## Source records
+++

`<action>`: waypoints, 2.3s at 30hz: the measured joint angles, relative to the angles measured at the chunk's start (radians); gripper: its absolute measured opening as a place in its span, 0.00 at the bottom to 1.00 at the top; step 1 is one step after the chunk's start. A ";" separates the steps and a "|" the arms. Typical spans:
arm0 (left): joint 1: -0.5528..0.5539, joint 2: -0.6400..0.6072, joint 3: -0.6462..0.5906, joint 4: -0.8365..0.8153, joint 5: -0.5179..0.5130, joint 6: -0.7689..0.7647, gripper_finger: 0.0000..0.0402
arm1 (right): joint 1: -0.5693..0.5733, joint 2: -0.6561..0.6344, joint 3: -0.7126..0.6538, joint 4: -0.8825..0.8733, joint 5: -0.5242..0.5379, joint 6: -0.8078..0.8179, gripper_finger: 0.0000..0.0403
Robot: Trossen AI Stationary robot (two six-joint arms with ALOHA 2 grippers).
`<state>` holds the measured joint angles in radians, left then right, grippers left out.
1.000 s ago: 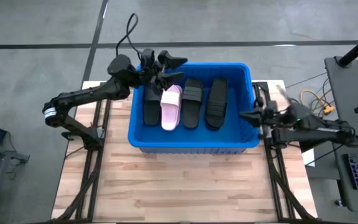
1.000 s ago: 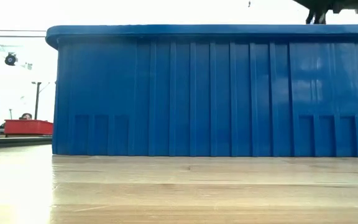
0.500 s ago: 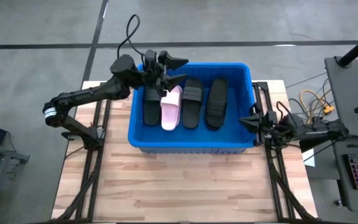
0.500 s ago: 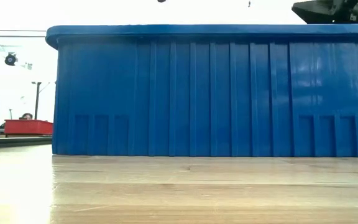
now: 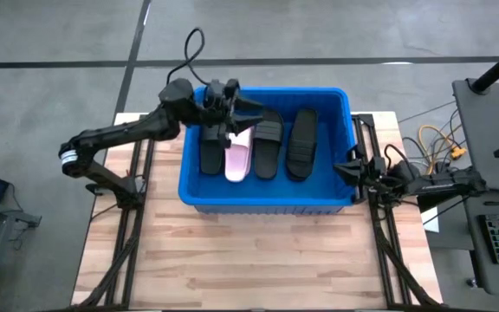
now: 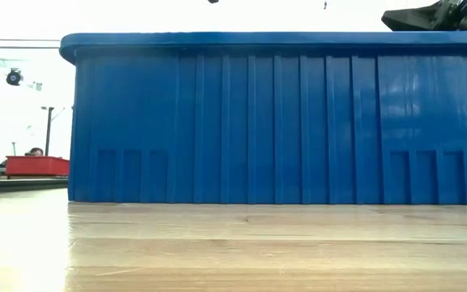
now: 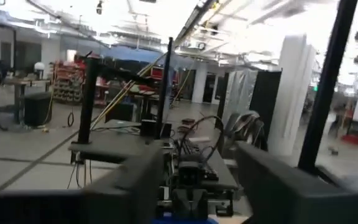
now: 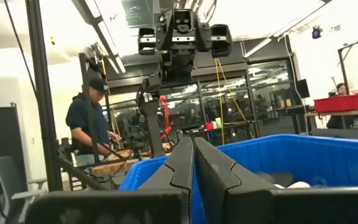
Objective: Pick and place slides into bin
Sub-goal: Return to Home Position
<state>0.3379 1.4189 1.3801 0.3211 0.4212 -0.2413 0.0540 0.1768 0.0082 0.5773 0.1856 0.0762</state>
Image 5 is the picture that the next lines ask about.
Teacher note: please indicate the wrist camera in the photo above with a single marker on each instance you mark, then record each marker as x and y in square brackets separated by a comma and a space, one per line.
[377, 168]
[231, 89]

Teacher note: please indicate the grey desk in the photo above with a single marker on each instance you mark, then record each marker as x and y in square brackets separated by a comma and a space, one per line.
[477, 260]

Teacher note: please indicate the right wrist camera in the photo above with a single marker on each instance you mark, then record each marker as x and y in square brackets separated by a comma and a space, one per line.
[377, 168]

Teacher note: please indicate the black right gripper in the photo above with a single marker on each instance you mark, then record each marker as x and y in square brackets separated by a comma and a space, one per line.
[363, 184]

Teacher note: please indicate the pink slide sandal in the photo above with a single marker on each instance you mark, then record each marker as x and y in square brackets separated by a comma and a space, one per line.
[238, 162]

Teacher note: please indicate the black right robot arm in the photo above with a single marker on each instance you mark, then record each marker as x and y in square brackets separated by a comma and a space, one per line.
[440, 186]

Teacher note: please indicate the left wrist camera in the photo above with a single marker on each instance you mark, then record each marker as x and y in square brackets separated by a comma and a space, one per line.
[231, 89]

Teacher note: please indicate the white paper sheet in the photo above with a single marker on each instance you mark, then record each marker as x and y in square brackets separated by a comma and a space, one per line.
[431, 219]

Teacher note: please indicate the grey desk shelf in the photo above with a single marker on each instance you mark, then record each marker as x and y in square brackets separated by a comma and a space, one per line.
[483, 138]

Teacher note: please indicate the black slide sandal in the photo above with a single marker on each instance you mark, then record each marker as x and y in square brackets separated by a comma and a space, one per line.
[301, 147]
[211, 158]
[267, 156]

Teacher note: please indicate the black round pole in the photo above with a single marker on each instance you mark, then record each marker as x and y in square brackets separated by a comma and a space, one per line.
[496, 69]

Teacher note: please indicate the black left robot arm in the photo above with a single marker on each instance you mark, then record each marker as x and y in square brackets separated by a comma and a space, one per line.
[124, 130]

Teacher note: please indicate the black metal frame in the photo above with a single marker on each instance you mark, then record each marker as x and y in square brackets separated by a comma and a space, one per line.
[147, 151]
[362, 118]

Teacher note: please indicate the blue plastic bin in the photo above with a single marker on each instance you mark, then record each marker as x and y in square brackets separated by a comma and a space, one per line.
[267, 193]

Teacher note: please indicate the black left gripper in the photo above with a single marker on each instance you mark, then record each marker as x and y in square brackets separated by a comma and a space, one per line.
[210, 108]

+++

## TASK TO CARRY OUT
Count how many lines above include the word "state" and answer with that figure only.

## WRITTEN ANSWER
2